Deriving a set of Case principles from AntiFragile

John Hagel pulls seven principles out of Taleb's Anti-Fragile that could serve as a manifesto for Case (Keith Swenson brought this to my attention):

  1. Stick to Simple Rules – don’t attempt to model complexity, but rather let humans fill the gap with real intelligence.
  2. Decentralise. See the S+C book on networks in the Cynefin model.
  3. Develop layered systems. I'd map this to the level 0 to 3 support model, plus the Standard and Case layers at right angles to those.
  4. Build in redundancy. Avoid the temptation to reduce action to the minimum necessary to do the job, in a misguided attempt to reduce costs. The S+C book talks about how firemen clean fire engines and practice drills. Lean is not case work's friend.

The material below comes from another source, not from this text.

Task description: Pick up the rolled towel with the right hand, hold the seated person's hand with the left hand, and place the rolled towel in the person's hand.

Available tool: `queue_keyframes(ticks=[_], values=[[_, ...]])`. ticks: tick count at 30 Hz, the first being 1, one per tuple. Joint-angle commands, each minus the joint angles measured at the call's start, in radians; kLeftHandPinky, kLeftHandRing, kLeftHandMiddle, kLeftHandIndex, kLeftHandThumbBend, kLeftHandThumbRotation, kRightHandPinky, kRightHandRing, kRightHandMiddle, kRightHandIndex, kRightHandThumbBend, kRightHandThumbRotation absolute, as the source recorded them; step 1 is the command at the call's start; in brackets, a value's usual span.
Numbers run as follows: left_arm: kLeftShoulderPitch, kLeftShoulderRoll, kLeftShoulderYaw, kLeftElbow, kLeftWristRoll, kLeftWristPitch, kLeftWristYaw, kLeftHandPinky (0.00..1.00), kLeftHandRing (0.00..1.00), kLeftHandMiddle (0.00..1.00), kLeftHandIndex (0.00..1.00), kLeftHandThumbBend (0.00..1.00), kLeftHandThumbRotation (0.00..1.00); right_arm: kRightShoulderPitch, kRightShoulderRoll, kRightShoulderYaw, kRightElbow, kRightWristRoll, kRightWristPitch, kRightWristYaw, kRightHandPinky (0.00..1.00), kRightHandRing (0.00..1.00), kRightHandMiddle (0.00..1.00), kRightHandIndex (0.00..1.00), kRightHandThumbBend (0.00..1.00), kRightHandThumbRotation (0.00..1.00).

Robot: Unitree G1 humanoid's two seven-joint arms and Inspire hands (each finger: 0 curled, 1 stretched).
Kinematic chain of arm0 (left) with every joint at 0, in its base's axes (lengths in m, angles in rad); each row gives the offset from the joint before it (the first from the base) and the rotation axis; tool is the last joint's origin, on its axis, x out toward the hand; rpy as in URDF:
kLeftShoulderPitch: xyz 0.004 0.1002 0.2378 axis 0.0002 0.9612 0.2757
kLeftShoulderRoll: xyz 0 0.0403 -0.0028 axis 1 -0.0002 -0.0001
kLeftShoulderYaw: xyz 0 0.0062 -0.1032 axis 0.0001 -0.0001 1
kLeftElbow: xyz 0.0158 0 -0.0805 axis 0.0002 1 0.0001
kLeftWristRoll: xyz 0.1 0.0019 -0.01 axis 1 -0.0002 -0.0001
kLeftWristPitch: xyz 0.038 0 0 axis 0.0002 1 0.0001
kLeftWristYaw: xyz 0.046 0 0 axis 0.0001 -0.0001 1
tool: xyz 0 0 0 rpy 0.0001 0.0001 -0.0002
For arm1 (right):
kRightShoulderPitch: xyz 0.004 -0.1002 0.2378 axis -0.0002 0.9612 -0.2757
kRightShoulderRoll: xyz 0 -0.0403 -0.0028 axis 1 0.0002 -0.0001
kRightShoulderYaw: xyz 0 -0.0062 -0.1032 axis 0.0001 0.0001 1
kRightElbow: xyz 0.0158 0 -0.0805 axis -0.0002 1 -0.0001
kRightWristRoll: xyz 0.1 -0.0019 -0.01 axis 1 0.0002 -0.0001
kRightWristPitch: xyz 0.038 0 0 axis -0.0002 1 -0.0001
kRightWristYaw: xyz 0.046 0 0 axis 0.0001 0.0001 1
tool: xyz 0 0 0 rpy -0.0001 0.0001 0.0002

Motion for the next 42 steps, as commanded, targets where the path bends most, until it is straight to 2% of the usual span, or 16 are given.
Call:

  5. Resist urge to suppress randomness – uniformity is not the goal. Likewise the S+C book discusses how diversity produces the best ideas for future standardisation.
  6. Ensure everyone has skin in the game – it is about shared responsibility, not elimination of any need to know who is responsible. Empowerment.
  7. Give higher status to practitioners rather than theoreticians – the theories are mostly wrong, but the practitioners are the ones who know it. Experienced case workers know better than just about anyone else.